### WORK TO BE COMPLETED
Scan the lines below for "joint"; report the number of lines that contain it, and only that.

++++++++++++++++++++

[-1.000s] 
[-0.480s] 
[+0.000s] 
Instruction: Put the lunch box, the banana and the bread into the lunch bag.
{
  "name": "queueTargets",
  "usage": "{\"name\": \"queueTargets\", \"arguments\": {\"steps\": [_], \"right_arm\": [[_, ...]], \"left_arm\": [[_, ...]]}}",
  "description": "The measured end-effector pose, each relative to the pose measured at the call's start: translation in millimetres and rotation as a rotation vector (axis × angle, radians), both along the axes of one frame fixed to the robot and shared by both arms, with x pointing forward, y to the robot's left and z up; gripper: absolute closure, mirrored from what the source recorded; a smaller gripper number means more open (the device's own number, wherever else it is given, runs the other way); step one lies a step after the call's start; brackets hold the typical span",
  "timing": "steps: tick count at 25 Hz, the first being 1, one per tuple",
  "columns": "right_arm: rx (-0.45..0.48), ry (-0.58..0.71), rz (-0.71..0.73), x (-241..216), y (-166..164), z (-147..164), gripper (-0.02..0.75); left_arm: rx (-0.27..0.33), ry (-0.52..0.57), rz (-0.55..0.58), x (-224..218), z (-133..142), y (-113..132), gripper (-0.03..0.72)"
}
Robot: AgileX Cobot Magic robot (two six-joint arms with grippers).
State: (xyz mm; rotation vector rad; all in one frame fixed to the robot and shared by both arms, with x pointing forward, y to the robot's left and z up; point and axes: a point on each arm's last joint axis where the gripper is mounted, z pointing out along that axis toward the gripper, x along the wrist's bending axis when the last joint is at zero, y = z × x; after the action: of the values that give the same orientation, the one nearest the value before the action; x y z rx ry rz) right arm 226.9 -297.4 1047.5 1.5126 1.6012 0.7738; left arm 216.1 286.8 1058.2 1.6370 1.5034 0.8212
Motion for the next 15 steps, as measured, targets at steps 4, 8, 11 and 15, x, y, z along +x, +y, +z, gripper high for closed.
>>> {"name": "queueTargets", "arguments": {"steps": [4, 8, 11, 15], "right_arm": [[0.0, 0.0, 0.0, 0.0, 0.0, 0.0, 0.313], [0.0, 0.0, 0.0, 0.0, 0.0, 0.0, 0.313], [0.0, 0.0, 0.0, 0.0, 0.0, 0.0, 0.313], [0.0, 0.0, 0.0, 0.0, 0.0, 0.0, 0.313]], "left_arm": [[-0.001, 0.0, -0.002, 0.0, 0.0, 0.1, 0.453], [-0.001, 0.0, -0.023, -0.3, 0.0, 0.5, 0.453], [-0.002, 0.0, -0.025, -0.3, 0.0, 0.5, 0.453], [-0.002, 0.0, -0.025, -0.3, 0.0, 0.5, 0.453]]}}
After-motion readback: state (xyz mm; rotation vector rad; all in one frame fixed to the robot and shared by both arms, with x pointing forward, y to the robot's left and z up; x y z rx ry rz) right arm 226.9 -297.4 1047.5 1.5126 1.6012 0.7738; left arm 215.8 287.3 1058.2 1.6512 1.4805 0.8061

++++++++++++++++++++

### RESPONSE TO THIS TASK
2